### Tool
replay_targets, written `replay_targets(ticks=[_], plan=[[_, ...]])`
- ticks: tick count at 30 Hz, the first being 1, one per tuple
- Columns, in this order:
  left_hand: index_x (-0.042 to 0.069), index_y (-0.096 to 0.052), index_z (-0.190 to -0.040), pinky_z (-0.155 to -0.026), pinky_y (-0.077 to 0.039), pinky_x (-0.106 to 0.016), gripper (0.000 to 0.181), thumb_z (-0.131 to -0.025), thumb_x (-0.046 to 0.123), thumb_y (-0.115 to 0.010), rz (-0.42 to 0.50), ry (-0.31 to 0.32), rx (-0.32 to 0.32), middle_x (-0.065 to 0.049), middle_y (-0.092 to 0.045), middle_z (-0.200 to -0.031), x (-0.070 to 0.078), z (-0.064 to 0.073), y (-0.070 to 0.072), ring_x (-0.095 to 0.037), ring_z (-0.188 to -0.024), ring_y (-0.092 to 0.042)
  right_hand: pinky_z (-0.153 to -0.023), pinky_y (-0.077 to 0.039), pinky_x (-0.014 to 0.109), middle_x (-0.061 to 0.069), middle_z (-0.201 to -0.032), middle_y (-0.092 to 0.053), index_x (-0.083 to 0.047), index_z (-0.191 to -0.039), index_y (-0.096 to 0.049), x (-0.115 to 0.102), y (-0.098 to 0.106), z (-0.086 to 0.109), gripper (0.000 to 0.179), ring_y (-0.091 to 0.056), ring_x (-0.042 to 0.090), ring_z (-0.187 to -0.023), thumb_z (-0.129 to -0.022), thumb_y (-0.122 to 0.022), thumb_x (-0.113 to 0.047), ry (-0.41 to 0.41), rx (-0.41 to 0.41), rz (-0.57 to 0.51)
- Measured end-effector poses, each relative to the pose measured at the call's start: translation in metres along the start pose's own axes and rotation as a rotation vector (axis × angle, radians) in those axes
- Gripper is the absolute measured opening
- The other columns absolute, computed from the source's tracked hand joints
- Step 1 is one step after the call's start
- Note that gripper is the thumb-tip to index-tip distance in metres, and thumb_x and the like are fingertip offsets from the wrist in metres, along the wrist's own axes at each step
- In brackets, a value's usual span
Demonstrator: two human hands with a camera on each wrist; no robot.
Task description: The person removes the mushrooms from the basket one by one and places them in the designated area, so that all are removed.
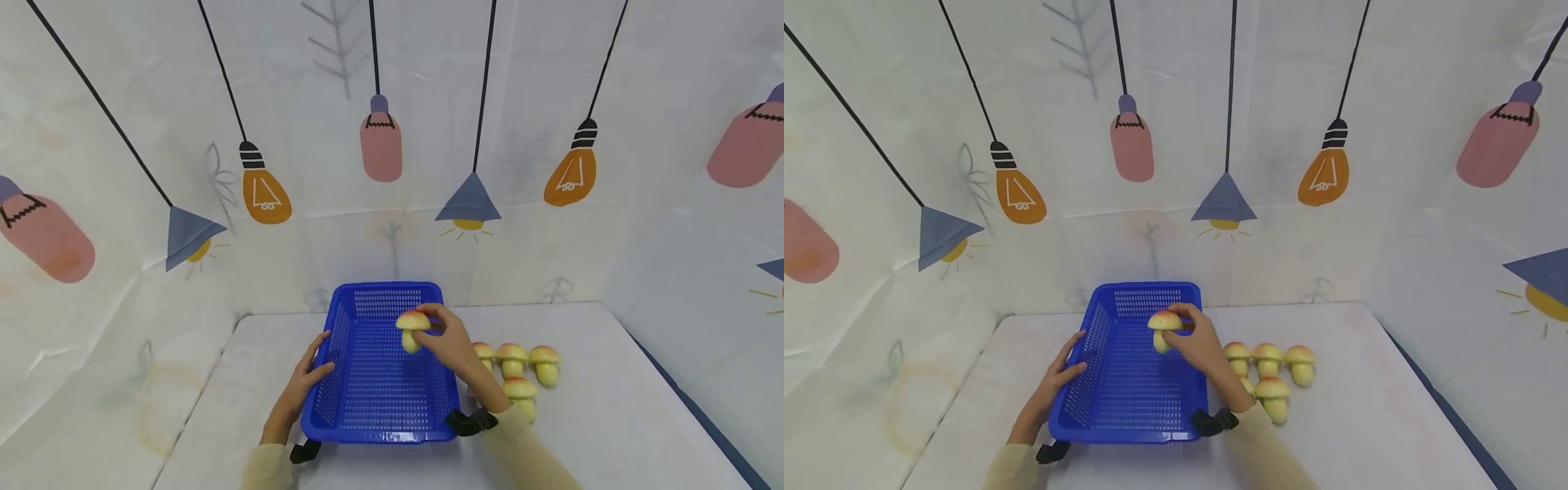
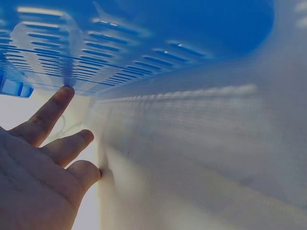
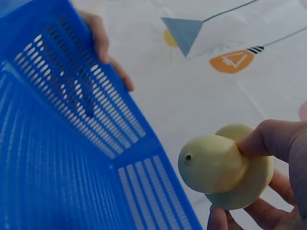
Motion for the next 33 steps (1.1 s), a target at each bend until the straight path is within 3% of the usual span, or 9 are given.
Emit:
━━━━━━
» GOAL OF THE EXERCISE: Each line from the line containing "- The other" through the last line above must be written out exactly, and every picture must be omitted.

» EXERCISE SOLUTION:
- The other columns absolute, computed from the source's tracked hand joints
- Step 1 is one step after the call's start
- Note that gripper is the thumb-tip to index-tip distance in metres, and thumb_x and the like are fingertip offsets from the wrist in metres, along the wrist's own axes at each step
- In brackets, a value's usual span
Demonstrator: two human hands with a camera on each wrist; no robot.
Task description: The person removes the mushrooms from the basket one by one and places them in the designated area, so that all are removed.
Motion for the next 33 steps (1.1 s), a target at each bend until the straight path is within 3% of the usual span, or 9 are given.
Emit:

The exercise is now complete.